One Size Does Not Fit All When It Comes to Managing Intrusive Thoughts
Some of you may have heard of acceptance and commitment therapy (ACT) or mindfulness. In that case, you may have also heard the accompanying metaphors used to explain intrusive thoughts or rules people have made up in their minds because of their exposure to #trauma. Intrusive thoughts, to clarify, are not limited to traumatic experiences. For personal reference, I struggle with intrusive thoughts because of trauma, depression and attention-deficit/hyperactivity disorder (ADHD).
Here is an example of a metaphor I was first introduced to when I started ACT with my therapist:
You are a school bus driver, and your thoughts are the kids on the bus. Some are louder than others, some are more frustrating or hurtful than others and some are so obnoxious you want to stop the bus and run as far away as possible.
This metaphor is useful in recognizing you do not have control over the kids on the bus, and just because a kid is yelling loud and obnoxiously does not mean you stop driving. It means learning to sit on the bus with that child and continue your route because you know the other kids on the bus need to make it home.
That metaphor worked for me for a while, until I was overwhelmed by all of the kids. I was trying to give them specific names like “trauma response kid,” “prediction kid,” “ADHD emotional dysregulation kid” (you get the point). It stopped working because there were too many kids, and I started to become frustrated with myself. I am extremely self-critical, and it was easy to lose track of the kids on the bus, forwarding my anger toward myself and my inability to “control” my thoughts.
I wrote an article previously about intrusive thoughts, comparing them to an uninvited guest who shows up at your Halloween party (I wanted to get creative and think of a new metaphor). For some reason, my mind did not connect the ease of creating my new metaphor with the possibility this method of viewing my own intrusive thoughts may be what was going to work.
I recently experienced a meltdown that lasted for about three days. I felt overwhelmed with exhaustion, depression and the daily stress of managing ADHD while in graduate school, and it caused a chaotic wave of intrusive thoughts. I am OK now, and I have had time to reflect on those three days. A small piece of that reflection included rereading my article, which sparked an idea.
The kids on the bus metaphor was not working anymore. So, I thought, “What if I turned those thoughts into one person instead?” I want to introduce you to my uninvited guest: Donald.
Since creating Donald, I have been able to better separate my thoughts from who I am as a person, and it is more comfortable to sit with them. He is a person in my life who will never go away, but I can choose to sit with him, ignore him or tell him I know he is just trying to protect me. This method also works in my relationships. Rather than feeling bad because I know my thoughts and emotions come off as personal, I can use a phrase like, “Donald is telling me the people I love the most are going to hurt me.” That sounds a little easier to hear instead of, “I’m afraid you’re going to hurt me,” doesn’t it?

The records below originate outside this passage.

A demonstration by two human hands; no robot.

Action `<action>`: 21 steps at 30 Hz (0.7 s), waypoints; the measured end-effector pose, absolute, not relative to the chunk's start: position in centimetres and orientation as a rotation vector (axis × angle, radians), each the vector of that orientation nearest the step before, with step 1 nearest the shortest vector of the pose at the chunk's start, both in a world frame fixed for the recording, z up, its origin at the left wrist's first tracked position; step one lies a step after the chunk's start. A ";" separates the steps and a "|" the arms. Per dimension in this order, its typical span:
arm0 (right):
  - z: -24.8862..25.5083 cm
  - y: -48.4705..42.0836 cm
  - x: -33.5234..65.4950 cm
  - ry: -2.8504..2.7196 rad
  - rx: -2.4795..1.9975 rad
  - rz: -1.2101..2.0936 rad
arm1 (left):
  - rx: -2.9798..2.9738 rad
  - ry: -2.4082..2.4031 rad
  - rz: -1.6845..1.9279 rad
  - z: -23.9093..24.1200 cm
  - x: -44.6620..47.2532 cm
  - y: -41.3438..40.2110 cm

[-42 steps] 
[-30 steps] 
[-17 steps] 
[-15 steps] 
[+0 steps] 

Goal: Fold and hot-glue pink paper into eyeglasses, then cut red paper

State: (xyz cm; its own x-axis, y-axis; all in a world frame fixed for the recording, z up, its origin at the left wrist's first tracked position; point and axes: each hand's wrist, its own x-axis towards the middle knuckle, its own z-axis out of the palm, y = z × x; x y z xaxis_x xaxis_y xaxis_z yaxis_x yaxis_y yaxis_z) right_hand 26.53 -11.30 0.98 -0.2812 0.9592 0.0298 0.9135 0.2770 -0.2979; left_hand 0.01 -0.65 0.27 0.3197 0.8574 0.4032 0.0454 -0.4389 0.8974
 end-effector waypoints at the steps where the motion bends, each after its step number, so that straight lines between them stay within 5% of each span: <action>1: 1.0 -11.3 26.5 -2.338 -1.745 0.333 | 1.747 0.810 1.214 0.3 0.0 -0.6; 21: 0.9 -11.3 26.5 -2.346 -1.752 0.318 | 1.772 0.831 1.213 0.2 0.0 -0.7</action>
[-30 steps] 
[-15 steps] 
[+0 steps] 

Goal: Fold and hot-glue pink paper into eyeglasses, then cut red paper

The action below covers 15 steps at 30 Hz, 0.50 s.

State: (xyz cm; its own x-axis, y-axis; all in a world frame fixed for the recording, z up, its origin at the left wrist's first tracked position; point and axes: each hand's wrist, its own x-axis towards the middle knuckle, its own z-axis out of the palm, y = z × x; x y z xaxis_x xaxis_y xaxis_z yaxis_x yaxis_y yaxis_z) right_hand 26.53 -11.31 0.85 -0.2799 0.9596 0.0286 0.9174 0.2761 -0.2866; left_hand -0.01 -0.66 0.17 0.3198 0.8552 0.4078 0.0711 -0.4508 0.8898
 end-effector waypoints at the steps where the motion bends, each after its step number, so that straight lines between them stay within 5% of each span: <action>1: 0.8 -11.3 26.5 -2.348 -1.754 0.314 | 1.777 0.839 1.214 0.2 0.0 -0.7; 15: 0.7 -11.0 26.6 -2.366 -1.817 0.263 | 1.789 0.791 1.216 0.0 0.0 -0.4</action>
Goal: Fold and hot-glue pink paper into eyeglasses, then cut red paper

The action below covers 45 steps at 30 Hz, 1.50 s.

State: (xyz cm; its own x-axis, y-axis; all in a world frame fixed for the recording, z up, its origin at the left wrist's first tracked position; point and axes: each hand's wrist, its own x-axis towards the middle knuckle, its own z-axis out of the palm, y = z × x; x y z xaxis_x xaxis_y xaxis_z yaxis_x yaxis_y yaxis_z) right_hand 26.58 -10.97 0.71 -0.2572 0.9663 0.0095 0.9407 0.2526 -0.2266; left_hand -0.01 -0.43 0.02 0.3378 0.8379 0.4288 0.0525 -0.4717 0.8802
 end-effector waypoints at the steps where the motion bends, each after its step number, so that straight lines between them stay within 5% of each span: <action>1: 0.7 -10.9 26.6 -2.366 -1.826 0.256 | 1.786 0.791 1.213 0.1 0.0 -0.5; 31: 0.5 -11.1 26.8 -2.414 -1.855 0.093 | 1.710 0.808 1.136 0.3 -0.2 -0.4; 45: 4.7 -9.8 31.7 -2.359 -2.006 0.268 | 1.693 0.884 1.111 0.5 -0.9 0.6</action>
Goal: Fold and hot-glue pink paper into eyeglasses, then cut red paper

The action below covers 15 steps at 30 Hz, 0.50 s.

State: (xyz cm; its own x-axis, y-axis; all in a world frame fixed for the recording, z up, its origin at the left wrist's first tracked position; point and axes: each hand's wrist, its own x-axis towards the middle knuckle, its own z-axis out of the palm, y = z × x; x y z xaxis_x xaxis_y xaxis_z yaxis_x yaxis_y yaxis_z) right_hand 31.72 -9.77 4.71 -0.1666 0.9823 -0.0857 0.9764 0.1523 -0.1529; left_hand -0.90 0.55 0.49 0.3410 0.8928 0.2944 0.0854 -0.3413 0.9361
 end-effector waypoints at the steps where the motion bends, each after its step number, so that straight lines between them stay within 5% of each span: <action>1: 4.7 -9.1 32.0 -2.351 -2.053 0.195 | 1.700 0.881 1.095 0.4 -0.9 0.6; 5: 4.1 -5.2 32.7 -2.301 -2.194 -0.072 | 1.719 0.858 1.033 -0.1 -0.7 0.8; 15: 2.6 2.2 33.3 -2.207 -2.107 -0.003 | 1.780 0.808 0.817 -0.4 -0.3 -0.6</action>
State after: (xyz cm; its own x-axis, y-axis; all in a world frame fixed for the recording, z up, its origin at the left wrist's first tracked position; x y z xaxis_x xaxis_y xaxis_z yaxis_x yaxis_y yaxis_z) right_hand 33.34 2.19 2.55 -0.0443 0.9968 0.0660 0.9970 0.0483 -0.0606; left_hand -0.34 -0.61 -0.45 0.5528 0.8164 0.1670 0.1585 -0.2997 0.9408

It’s not that I think you are the type of person to hurt me. It’s that I am hurting, and my brain is trying to protect me by predicting and attempting to control others’ behaviors. It is pushing blame and frustration away from me. It is diminishing the unrealistic idea that I had any control over what happened to me or what I am challenged with today. It also reminds me these thoughts have nothing to do with the people who love me. It is just Donald acting up again. What a silly guy!
I wanted to write about this to share my experience and recognize we sometimes will cling to the first option explained to us. We go to therapy because we are looking for answers and/or tools to survive, heal or recover. If we are introduced to a new strategy and think it will help ease our suffering, we may only see the first explanation as the only way. When that option stops working or does not work at all, we tend to blame ourselves, even to the point where we may feel as though we are failing our therapists. It is easy to lose hope in those moments, becoming overwhelmed and entering a panicked state.
The reality is there are so many different answers, and it is OK if one approach is not working for you. It does not mean you are “too messed up” or a “lost cause.” It just means you are ready to try something different. It is essential to do the things that work best for you, not what you think you should be able to do.
If you are a bus driver, driving hurtful kids, they will eventually get off the bus. Even when the next day arrives, and they are back on the bus. You show yourself each time they are only kids, and you can sit with them until they reach their stop. And one day, those kids will not have to ride the bus anymore. If you have a friend like Donald, he will be hurtful sometimes because he is trying to protect you. You and Donald are not the same, and eventually, he will learn he does not have to protect you anymore. If you don’t want to be a bus driver or have a friend like Donald, find out what works best for you.